One of the winners of our first challenge in this year’s F1 Connectivity Innovation Prize talks us through the value of working in a small and creative team, and describes the story of man and wife meets machine, meets data…
My first memory of Formula One is vivid, despite being around twenty years ago. It was the 1994 Australian Grand Prix and the image of Damon Hill and Michael Schumacher colliding is one that has been set in my memory since, igniting my passion for the sport and the belief that it truly is one of the most competitive environments on earth. My day job involves designing and managing electronic trading platforms, everyday life is entrenched with data. That’s what really jumps out at me about the sport and the F1 Connectivity Innovation Prize; it’s a combination of driver, machine and now more than ever, data.
It’s certainly a sport that has both fan and driver experience at the heart of it, which is clear in its constant nature of innovation. My interest was initially peaked last year when I heard the winners announced, as the sport has evolved the challenge offers the opportunity to create a game changer, which is incredibly exciting.
The interest I have in the sport was enough to make me want to enter, but it was once I had partnered with my wife that we really embraced the task at hand. It’s a partnership of man and wife, of F1 enthusiast and keen designer, which struck a real balance of what needed to be done from both a technical and design perspective. We brainstormed ideas and worked to the background noise of Formula One races, critiquing each thought until we got our winning idea.
It was extremely important that we put ourselves in the mind-set of Mercedes AMG Petronas race engineers; they face multiple challenges and a mountain of data, which is what inspired us to pursue this idea in particular. The first thing they must do is get the telemetry data into their mind as quickly as possible from the point of it being generated by the car, interpret it and determine whether there are any anomalies which could present an advantage or a disadvantage in the race. We set out to create a feature to support the engineer and enhance the technology behind the race, assisting the people of F1 to build on the sophisticated technologies already in use.
With this purpose in mind, and looking at the obstacle from the perspective of the driver and engineer, we decided to apply the machine learning concept to this challenge. By using previous track session data gathered during practice runs, we could create a predictive model for each sensor variable, and if the actual value at that moment in time was outside the predicted range an alert would be triggered to the engineer. The process involved sketches, tonnes of research on the technologies that could bring it to life, and what we would need to construct the application.

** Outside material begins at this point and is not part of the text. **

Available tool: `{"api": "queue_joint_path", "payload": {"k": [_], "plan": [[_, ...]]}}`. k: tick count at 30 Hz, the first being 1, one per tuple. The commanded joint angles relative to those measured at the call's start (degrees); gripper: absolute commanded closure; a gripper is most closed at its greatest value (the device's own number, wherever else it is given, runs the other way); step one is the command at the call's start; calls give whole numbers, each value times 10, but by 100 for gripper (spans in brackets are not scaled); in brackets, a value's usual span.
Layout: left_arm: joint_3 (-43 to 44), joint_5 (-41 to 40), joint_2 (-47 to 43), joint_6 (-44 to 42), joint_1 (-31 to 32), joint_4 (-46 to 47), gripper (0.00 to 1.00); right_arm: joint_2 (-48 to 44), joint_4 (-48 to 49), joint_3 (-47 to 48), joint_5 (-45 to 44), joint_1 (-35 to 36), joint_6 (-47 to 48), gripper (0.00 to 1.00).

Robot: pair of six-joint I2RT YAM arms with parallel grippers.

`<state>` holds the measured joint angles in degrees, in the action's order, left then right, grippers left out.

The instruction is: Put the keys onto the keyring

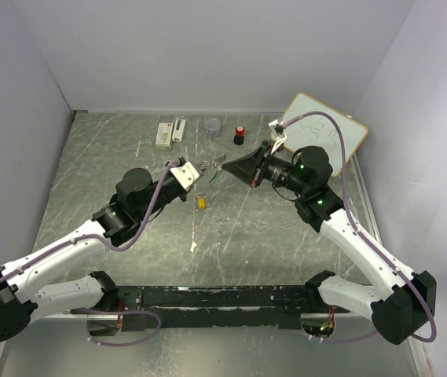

My background means that I am conscious that mistakes can be costly, decisions must be made quickly and depend on a great deal of data being consumed. Our idea centres around predicting the possible anomalies in the telemetry data, which seems simple but the potential advantages are very real, which could have helped the success of our entry. We learnt that sticking to the brief is critical, this may go without saying but we referred to the brief over and over again, to digest the information properly. Also, we would say that anyone considering entering the FCIP works in a small team. This was great for us and gave us someone else to bounce ideas off, while constantly sparking creativity and new ideas.
In today’s F1 environment every bit of data that can be collected has huge value and the lack of on track testing time for the teams has magnified this. Looking forward, I would love to see the fan experience enhanced even further by involving the fans that bit more, with Formula One working with its partners to push out data during and after the race, it would be incredibly interesting to see the effect these insights have on the experience.